Segment Open
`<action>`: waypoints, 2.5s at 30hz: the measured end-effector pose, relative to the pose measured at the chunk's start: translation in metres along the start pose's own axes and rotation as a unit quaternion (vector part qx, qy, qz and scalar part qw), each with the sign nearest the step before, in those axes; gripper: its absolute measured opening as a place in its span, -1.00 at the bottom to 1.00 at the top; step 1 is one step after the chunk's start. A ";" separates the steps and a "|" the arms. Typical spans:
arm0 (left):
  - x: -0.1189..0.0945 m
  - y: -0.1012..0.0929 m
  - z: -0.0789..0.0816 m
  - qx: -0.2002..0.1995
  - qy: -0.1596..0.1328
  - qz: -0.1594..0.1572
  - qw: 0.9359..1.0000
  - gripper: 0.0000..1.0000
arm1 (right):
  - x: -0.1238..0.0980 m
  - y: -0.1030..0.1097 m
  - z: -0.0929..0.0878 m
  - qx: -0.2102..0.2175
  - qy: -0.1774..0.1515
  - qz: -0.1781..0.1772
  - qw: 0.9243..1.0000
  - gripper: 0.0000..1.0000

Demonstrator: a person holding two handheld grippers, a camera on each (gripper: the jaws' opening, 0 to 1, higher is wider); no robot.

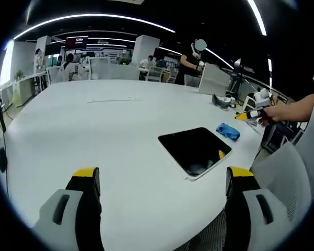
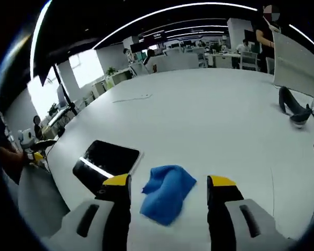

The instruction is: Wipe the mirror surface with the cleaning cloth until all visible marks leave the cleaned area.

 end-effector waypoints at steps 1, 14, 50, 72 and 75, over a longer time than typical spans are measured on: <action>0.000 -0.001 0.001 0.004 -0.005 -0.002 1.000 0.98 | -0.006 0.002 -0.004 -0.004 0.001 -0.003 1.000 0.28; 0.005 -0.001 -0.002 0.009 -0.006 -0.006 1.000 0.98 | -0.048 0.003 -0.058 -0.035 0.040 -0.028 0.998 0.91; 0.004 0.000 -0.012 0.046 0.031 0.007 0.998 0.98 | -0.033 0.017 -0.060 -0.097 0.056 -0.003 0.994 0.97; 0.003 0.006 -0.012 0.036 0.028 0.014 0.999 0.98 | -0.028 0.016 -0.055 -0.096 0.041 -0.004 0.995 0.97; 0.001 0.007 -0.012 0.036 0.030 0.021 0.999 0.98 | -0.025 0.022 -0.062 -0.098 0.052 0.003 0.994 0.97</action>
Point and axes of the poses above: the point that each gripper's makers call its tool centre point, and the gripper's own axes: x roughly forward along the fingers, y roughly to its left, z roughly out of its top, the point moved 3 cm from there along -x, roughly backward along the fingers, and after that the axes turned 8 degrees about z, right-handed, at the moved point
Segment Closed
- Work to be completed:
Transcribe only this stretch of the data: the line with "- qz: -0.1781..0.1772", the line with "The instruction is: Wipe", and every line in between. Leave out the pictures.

- Written solution:
  - qz: -0.1781..0.1772
  - qw: 0.9243..1.0000
  - gripper: 0.0000..1.0000

Demonstrator: a person holding two handheld grippers, a camera on each (gripper: the jaws' opening, 0 to 1, higher is wider); no robot.


The instruction is: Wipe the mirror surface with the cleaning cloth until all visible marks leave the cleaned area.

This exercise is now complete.